Stored data

——

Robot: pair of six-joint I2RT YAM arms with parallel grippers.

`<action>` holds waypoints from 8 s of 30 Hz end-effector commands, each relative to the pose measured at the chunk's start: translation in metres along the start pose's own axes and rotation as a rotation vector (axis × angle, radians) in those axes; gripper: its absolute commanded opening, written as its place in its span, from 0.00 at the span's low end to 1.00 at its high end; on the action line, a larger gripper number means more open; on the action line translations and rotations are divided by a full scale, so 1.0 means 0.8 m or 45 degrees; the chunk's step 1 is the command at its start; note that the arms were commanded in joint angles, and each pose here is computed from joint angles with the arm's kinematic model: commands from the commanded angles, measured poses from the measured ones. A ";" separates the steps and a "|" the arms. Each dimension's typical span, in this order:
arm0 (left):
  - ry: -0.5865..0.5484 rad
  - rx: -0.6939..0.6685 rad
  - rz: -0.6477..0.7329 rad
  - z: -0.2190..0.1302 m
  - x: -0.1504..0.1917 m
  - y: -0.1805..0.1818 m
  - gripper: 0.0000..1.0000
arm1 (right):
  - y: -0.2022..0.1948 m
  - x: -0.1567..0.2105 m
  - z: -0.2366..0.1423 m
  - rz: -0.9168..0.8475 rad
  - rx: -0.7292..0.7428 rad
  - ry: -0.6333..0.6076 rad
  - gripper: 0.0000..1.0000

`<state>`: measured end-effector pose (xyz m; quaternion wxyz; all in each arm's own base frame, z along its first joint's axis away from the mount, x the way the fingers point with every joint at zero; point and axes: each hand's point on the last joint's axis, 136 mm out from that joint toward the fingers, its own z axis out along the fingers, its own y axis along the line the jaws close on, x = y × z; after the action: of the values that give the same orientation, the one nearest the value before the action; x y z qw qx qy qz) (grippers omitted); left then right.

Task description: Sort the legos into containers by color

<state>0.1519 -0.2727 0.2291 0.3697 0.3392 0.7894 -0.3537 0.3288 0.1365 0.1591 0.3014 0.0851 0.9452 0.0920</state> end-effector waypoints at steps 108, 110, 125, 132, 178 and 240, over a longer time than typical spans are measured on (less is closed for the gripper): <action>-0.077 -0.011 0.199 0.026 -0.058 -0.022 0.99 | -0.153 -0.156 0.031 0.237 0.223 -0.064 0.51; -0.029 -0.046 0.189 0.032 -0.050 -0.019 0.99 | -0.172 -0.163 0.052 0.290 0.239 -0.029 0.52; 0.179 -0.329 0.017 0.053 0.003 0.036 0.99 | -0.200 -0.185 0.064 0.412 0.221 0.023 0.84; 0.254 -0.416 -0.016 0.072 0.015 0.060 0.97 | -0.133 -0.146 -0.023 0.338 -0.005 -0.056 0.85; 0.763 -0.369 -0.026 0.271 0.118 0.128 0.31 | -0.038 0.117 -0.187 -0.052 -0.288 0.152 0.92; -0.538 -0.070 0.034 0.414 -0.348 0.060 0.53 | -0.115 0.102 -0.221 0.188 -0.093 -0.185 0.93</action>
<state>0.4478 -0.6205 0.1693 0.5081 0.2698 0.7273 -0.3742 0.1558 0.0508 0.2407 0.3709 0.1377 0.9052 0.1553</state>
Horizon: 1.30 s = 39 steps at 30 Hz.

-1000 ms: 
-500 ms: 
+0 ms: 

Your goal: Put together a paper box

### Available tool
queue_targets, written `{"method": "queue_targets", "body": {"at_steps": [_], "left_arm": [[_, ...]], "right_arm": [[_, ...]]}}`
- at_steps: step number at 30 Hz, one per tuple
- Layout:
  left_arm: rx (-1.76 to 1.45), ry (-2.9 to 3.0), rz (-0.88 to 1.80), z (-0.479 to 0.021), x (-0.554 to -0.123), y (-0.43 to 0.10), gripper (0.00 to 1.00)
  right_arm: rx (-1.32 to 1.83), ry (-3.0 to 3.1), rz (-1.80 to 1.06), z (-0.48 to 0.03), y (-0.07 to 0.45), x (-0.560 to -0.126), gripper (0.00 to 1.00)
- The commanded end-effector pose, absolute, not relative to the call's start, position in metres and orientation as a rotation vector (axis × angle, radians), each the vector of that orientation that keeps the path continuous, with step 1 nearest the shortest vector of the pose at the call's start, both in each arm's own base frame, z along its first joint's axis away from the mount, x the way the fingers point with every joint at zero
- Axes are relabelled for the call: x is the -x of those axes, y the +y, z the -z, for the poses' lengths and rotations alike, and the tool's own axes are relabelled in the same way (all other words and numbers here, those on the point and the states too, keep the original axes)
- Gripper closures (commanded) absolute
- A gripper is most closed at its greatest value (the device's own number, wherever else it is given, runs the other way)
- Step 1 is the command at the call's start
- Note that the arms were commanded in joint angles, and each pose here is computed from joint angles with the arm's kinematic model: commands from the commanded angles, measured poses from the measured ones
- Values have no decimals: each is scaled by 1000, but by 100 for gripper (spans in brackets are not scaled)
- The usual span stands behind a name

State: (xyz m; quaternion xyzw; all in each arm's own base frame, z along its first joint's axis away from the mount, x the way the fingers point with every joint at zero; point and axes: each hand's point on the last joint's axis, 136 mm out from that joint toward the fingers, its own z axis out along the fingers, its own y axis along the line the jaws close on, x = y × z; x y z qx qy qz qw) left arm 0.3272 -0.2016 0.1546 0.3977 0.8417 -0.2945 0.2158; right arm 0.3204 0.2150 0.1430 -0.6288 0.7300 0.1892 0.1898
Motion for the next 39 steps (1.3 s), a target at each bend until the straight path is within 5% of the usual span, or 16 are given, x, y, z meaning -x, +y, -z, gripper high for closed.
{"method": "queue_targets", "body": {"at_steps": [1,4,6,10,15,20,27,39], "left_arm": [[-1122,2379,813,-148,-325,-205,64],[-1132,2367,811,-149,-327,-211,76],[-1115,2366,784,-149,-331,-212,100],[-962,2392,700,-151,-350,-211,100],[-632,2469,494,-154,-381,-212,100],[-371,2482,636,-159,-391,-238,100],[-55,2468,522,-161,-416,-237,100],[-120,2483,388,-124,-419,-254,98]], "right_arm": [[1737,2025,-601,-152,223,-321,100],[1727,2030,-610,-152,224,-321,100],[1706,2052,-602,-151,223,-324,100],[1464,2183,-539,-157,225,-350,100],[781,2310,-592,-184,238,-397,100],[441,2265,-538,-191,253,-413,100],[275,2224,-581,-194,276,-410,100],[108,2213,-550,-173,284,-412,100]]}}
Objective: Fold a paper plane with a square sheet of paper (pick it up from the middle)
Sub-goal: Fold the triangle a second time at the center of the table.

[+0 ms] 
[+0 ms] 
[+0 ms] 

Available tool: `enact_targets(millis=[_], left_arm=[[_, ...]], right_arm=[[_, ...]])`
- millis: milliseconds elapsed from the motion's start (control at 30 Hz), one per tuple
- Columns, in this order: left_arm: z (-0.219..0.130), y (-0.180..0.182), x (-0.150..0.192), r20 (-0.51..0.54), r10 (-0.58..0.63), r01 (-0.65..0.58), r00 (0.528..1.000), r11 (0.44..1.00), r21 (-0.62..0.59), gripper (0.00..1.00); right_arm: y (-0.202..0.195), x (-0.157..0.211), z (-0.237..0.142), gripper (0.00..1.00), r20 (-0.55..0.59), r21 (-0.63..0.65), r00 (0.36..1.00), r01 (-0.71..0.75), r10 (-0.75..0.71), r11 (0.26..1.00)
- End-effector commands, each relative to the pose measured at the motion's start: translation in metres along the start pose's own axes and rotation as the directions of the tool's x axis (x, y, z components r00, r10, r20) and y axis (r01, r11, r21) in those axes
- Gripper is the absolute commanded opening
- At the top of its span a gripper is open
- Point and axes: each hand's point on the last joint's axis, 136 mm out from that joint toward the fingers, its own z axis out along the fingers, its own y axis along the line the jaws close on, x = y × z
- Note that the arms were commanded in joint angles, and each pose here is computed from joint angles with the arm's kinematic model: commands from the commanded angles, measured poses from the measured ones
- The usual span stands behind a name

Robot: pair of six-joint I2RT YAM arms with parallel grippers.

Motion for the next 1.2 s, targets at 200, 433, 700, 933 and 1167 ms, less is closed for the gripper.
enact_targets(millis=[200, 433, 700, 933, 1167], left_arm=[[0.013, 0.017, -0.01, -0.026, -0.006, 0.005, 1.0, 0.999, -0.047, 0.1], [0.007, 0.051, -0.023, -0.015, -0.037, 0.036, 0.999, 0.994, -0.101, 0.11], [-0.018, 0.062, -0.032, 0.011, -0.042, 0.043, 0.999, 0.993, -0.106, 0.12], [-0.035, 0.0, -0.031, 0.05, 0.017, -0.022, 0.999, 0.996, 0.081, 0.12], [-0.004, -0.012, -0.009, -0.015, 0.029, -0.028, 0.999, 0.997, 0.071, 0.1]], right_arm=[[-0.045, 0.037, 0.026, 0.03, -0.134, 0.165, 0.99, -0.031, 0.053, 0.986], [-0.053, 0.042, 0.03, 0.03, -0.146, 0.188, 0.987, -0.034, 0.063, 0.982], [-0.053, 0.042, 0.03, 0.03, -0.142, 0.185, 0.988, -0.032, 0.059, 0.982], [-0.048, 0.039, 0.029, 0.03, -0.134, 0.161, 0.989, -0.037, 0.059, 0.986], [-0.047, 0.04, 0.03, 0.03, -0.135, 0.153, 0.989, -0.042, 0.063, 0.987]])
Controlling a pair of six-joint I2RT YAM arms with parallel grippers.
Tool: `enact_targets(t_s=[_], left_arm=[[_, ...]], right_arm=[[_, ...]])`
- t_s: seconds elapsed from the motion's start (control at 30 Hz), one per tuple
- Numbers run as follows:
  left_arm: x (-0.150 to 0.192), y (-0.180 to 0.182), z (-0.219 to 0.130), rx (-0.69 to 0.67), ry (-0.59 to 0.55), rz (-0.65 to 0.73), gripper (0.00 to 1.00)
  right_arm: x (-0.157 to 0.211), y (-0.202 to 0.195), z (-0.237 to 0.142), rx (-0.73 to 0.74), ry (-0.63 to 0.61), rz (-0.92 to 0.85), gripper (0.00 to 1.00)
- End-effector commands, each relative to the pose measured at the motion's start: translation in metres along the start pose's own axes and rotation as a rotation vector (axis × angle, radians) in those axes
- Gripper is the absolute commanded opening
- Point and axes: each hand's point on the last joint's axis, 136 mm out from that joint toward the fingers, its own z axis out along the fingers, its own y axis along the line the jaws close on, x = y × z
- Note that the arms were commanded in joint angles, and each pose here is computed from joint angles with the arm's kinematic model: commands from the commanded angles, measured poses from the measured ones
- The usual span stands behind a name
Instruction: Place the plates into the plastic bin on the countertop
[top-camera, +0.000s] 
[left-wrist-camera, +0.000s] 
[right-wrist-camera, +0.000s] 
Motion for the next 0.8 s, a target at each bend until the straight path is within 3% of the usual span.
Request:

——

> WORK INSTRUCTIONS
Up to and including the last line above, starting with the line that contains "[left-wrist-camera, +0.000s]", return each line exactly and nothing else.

> TASK ANSWER
[left-wrist-camera, +0.000s] 
[right-wrist-camera, +0.000s] 
Motion for the next 0.8 s, a target at each bend until the straight path is within 3% of the usual span.
Request:

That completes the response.